You may be able to run some steel bars over the gap, alowing the magnetic feild to flow down the bar, away from the weld.
Les
Reply to
PIW
All metal structures will develop some magnetism if they remain in the same position for long periods of time. One example I know of is a ship having deviation problems with the magnetic compass after a long time docked in one position. Drillpipe also will develop magnetic properties. In your case the lines of flux will flow along the metal until they reach the end of the pipe. Air does not carry these "lines if flux" as well so a welding rod or any other metal will be attracted. A circular pipe will carry the lines of flux nicely around its circumference but not at the ends. This is a crude description. :'))) Couldn't resist. I suspect that the cathodic protection would aid in the pipe aligning itself with the earths magnetic field. Vibration is also known to aid in this process.
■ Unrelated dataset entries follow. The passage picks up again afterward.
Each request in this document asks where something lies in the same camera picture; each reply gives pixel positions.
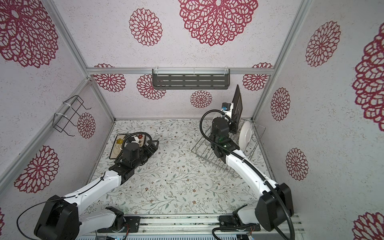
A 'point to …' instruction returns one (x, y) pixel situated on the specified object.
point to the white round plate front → (245, 136)
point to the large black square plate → (121, 139)
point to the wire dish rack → (204, 148)
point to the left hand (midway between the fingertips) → (156, 147)
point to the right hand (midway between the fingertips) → (237, 114)
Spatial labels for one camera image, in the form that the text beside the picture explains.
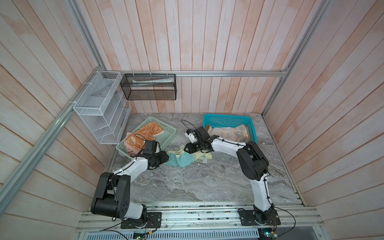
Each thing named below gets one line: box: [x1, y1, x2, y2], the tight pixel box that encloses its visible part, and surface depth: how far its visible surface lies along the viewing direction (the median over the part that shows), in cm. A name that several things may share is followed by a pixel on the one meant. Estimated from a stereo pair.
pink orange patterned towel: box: [124, 122, 164, 156], surface depth 101 cm
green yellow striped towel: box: [165, 145, 213, 168], surface depth 94 cm
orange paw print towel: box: [206, 124, 251, 144], surface depth 107 cm
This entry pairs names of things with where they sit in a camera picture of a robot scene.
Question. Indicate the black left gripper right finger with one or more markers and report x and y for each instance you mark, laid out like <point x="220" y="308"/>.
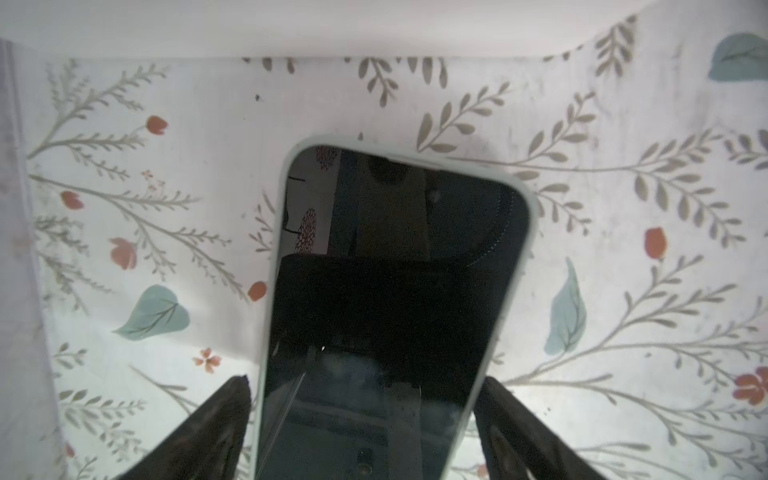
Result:
<point x="517" y="445"/>

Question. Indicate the phone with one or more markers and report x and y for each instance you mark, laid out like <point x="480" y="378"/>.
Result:
<point x="393" y="276"/>

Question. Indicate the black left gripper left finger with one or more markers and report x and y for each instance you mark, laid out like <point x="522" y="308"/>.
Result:
<point x="205" y="446"/>

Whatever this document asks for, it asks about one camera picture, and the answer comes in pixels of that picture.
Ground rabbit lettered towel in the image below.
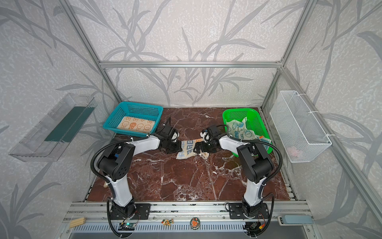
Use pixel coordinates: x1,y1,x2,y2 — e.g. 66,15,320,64
176,138,210,160

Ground orange rabbit towel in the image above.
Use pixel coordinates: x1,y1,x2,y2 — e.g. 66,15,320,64
117,117,156,133

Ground teal patterned towel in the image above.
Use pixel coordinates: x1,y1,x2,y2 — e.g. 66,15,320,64
227,118,272,143

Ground teal plastic basket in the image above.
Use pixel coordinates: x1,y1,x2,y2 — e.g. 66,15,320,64
103,102,163,137

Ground green plastic basket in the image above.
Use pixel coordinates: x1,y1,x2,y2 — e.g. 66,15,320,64
222,108,270,139

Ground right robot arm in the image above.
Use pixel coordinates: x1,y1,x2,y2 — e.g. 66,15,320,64
193,124,283,214

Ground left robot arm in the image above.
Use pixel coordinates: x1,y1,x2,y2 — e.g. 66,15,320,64
90,125,182,210

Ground small orange green trinket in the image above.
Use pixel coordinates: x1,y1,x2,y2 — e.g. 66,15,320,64
161,219,174,227

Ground round orange sticker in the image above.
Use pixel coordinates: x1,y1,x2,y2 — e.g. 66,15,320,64
190,217,201,230

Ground left green circuit board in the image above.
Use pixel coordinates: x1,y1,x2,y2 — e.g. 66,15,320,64
117,222,137,232

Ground wooden block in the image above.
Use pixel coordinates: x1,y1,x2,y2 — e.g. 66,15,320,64
69,217,86,228

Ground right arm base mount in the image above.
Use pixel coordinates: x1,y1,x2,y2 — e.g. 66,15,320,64
228,201,270,220

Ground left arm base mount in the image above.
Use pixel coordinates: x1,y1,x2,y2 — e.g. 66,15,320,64
108,202,151,220

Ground pink object in wire basket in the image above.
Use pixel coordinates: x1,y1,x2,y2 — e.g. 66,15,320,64
287,146,302,158

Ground white wire mesh basket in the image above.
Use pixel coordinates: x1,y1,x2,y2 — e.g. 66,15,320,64
270,91,332,163

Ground clear acrylic wall shelf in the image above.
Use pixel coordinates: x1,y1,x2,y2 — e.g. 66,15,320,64
9,93,97,162
Randy
Reply to
Randy Zimmerman
Mag field is throughout the length of the pipe, but you only see it strongly at the ends where it must exit the pipe into free space.
It has nothing to do with the cutting process (though it can... A torch cut will bring the material above the Curie point-the temp where ferromagnetic properties go away on heating and come back on cooling- and when it cools it will pick up the mag feild of the earth, or any other strong magnet nearby) but may be residual from manufacture, from previous welding, from long term exposure to the earths field, from strong currents flowing through the pipe, from friction of the material in the pipe, or from natural magnets near the pipe some distance away.
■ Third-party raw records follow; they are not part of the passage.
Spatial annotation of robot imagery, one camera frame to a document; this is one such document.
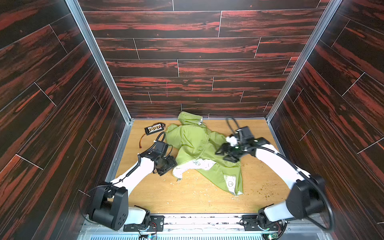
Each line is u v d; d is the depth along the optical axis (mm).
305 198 416
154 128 1118
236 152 707
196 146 1015
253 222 737
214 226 734
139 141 1074
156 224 734
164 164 723
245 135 653
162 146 691
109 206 424
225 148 734
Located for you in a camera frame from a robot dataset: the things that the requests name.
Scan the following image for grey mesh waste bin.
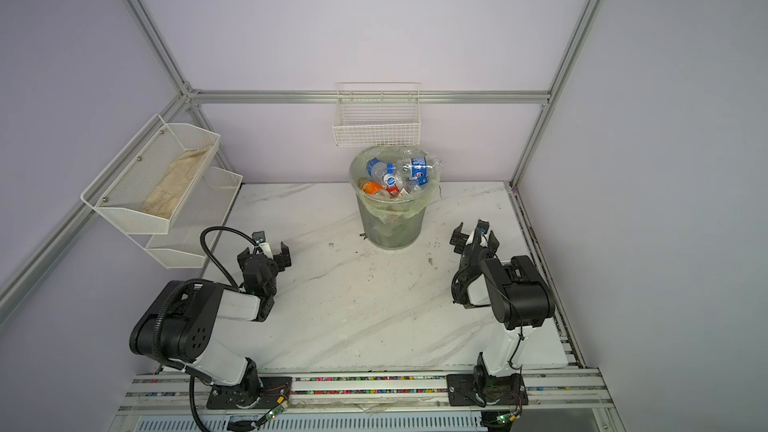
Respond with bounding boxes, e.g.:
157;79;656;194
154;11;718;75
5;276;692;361
348;146;442;250

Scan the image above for red cap clear bottle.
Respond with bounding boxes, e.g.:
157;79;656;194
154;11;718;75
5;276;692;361
385;183;402;197

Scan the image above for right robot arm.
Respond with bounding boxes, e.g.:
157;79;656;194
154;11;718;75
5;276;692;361
447;220;555;407

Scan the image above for aluminium front rail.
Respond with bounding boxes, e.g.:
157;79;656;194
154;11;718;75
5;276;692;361
109;369;624;431

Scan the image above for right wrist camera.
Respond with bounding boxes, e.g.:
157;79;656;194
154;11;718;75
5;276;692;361
473;227;488;247

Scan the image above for aluminium frame profiles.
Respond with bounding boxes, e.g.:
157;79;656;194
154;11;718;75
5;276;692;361
1;0;603;329

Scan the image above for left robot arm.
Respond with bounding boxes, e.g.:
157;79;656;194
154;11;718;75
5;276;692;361
129;243;292;402

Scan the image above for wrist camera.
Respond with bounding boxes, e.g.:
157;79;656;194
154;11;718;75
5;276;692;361
473;227;488;247
251;231;273;259

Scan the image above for small clear bottle blue white label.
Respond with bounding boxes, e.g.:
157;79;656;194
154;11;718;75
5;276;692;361
365;157;401;188

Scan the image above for green plastic bin liner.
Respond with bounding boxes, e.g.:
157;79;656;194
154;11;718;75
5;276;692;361
349;146;442;223

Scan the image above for white wire wall basket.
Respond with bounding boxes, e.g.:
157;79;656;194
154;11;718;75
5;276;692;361
332;82;421;147

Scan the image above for small crushed bottle blue label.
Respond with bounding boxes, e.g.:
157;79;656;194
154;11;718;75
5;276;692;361
397;156;441;186

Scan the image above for beige cloth in shelf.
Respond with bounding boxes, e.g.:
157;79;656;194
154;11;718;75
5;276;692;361
140;147;211;219

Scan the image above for white two-tier mesh shelf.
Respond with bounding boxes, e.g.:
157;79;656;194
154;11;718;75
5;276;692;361
81;115;242;269

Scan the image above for orange NFC juice bottle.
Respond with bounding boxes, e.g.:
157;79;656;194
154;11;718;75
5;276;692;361
357;177;389;197

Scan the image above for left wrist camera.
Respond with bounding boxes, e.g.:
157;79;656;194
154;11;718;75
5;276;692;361
251;231;273;259
Not a lot you can do in a pipe this size. AC weld current will help a lot, if you have an acceptable procedure, and you may be helped by attaching multiple work leads to both pieces and frequent tacks to reduce the current density and give a more uniform current in the weld area (reduces the mag field from the weld current) But likely, it's just going to be a pain.
Reply to
e
How about placing a series of small bar magnets around the pipe oriented against the residual magnetic field to cancel it out during the welding process?
I believe by sliding them towards or away from the end of the pipe you may be able to position them to almost cancel the residual magnetic field at the end.
Good luck-
Paul T.
Reply to
Paul T.
You could also wind wire around the pipe near the end and pass an adjustable DC current varying the amount and direction until the field is seen to disappear (use a compass to test).
Alternate solution would be to swing pipeline to E-W direction (just kidding)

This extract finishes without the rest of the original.